Hey feller BCA members! Jordan here!

I was bored today and I thought I'd do a little project! I thought it would be cool to get a bunch of pictures from other BCA members and put them all into a video and post them up on youtube. I think it's a cool idea! So if you want to join in on the fun, send a picture or two to my email [email protected] and include your username (for the credits!) , and maybe add a suggestion for a song! I thought it would be a cool thing to do on my extra time (whick I have a lot of since no more school LOL) So yeah, hope you all participate! Well most Thanks and thanks again!

-Jordan


----------



## platydoras3474 (Apr 23, 2010)

Is this a bad Idea!!?!?!?!


----------



## ibenu (Apr 21, 2010)

I think Its a great IDea, I will send pics soon!


----------



## platydoras3474 (Apr 23, 2010)

Thanks!
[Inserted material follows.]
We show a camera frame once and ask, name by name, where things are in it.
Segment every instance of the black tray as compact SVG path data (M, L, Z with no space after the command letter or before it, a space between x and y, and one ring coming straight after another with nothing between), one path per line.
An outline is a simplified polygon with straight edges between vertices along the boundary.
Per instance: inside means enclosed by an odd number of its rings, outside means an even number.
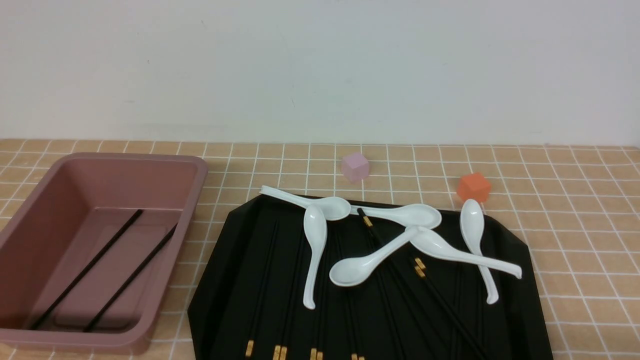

At least someone's enjoying this idea!


----------



## eternity302 (Apr 22, 2010)

I'd send you pictures if only my tank isn't in rehab at the moment =(
All plants look terrible =(
Some fish are sick =(

Unless your project wuz to show us wut medicine for wut disease =( i definitely have lots to offer!

Good luck~


----------



## platydoras3474 (Apr 23, 2010)

eternity302 said:


> I'd send you pictures if only my tank isn't in rehab at the moment =(
> All plants look terrible =(
> Some fish are sick =(
> 
> ...


Thanks Eternity!

I hope people help  Cause I want this to work!!
You could send some pics from when it looked nice xP


----------



## eternity302 (Apr 22, 2010)

LOL! If you want.. i definitely don't mind!


----------



## platydoras3474 (Apr 23, 2010)

If you want, you don't have to! 
Just an Idea!! 

Tell all your BCA friends :3


----------



## platydoras3474 (Apr 23, 2010)

No emails yet !


----------



## platydoras3474 (Apr 23, 2010)

Thanks to the 3 people who said they would help


----------



## platydoras3474 (Apr 23, 2010)

Only one person sent me pictures!!


----------



## Ursus sapien (Apr 21, 2010)

I'll flood you in-box over the nxt couple of days

you may be sorry you asked!


----------



## Adz1 (Apr 21, 2010)

i will send you a few.
this is a great idea....


----------



## platydoras3474 (Apr 23, 2010)

Thank you guys


----------



## Adz1 (Apr 21, 2010)

have 100's more if you need.....


----------



## platydoras3474 (Apr 23, 2010)

I'll ask if no one else sends some pics


----------